__EXERCISE__
Please write out, exactly as given, the line that contains "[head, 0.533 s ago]" and all lines that follow it through the end of the listing, and nothing else.

_____

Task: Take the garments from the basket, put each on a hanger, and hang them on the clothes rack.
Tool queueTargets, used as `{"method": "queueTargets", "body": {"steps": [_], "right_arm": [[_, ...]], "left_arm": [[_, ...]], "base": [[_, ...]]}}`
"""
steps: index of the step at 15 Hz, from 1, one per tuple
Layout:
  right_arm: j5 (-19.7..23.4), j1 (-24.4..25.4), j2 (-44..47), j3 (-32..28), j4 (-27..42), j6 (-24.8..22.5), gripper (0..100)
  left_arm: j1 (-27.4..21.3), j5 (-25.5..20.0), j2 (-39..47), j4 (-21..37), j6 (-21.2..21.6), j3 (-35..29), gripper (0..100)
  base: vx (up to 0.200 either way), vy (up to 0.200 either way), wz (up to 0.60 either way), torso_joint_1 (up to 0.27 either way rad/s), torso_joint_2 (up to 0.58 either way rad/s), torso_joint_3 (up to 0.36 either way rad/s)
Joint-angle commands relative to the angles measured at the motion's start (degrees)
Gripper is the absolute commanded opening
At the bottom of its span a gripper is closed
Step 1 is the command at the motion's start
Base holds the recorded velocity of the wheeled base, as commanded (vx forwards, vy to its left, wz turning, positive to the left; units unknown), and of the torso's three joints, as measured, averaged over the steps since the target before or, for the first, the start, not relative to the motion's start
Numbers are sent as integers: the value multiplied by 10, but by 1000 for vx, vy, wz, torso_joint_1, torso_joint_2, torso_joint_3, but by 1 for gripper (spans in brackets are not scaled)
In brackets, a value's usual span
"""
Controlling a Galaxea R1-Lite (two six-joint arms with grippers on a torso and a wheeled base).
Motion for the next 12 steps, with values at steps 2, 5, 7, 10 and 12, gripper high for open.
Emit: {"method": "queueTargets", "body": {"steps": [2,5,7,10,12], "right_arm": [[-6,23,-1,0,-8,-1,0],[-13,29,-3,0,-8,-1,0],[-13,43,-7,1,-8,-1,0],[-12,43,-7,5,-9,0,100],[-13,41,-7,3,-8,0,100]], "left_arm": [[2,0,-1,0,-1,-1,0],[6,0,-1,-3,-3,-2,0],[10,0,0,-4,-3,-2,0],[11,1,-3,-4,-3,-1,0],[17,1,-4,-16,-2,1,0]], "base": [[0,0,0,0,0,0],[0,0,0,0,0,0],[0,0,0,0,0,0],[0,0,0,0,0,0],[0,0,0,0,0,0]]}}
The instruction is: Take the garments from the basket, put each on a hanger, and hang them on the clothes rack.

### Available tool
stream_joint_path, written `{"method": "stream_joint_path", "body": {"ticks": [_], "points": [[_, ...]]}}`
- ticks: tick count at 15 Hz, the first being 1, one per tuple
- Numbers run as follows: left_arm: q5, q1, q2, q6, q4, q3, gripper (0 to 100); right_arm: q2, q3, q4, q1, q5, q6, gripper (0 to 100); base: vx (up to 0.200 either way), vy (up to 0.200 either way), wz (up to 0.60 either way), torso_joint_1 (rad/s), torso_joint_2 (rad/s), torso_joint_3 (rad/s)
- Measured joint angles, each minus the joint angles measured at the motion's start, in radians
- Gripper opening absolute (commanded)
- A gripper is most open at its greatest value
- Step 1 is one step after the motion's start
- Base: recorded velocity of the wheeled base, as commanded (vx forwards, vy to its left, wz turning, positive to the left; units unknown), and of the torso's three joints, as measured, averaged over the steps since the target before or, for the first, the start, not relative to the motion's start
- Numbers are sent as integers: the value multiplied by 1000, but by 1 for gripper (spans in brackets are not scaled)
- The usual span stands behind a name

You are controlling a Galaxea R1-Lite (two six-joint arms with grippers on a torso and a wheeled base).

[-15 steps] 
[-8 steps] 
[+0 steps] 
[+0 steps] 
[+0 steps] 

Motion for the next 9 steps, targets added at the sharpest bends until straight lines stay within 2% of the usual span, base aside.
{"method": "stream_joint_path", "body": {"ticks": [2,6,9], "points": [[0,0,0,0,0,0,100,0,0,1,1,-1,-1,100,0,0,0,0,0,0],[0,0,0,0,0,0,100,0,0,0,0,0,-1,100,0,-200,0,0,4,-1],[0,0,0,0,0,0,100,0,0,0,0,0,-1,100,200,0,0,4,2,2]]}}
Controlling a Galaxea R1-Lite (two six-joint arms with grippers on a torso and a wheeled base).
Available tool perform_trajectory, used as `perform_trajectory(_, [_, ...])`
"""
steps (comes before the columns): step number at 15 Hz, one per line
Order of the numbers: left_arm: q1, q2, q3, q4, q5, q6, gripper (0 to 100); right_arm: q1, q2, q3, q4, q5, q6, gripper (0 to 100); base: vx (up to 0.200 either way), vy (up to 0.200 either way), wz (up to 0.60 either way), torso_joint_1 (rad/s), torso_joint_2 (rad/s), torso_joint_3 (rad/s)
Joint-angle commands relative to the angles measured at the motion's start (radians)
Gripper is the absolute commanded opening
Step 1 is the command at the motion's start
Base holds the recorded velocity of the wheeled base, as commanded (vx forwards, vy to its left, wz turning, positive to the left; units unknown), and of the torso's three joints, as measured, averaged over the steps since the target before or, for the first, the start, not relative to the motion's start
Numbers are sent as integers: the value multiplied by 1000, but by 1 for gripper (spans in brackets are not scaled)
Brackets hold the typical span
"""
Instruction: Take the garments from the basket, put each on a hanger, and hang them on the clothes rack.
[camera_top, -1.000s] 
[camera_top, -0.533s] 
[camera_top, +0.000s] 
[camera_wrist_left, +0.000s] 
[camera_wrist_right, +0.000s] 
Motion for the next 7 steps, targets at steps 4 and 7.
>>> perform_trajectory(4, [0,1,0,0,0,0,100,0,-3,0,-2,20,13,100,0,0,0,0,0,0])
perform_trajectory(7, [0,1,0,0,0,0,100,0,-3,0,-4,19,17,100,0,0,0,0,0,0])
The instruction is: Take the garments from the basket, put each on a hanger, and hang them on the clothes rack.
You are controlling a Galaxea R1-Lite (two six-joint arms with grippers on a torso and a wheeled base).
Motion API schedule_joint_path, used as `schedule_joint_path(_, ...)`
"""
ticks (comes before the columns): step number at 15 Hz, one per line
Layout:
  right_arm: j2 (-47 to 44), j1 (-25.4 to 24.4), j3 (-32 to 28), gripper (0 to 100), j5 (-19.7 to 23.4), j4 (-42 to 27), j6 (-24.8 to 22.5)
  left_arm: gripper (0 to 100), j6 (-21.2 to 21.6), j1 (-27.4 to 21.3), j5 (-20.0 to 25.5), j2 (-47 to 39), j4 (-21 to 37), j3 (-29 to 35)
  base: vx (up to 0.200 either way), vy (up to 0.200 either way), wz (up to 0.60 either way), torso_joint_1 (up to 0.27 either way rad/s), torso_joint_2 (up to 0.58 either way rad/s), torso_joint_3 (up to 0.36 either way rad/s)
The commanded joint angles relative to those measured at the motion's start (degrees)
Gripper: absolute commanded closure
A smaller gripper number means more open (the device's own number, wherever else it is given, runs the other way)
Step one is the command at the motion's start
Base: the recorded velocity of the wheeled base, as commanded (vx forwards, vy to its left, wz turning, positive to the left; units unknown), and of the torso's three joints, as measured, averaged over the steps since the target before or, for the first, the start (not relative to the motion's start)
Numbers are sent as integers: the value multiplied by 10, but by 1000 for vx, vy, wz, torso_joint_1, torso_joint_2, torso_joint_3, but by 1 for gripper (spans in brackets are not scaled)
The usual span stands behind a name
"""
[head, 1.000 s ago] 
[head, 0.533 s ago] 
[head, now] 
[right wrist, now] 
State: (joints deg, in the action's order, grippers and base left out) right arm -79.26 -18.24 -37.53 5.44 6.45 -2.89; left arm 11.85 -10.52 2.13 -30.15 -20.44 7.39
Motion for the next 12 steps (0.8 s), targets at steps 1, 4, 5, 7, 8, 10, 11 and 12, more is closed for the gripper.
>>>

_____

__ANSWER__
[head, 0.533 s ago] 
[head, now] 
[right wrist, now] 
State: (joints deg, in the action's order, grippers and base left out) right arm -79.26 -18.24 -37.53 5.44 6.45 -2.89; left arm 11.85 -10.52 2.13 -30.15 -20.44 7.39
Motion for the next 12 steps (0.8 s), targets at steps 1, 4, 5, 7, 8, 10, 11 and 12, more is closed for the gripper.
>>>

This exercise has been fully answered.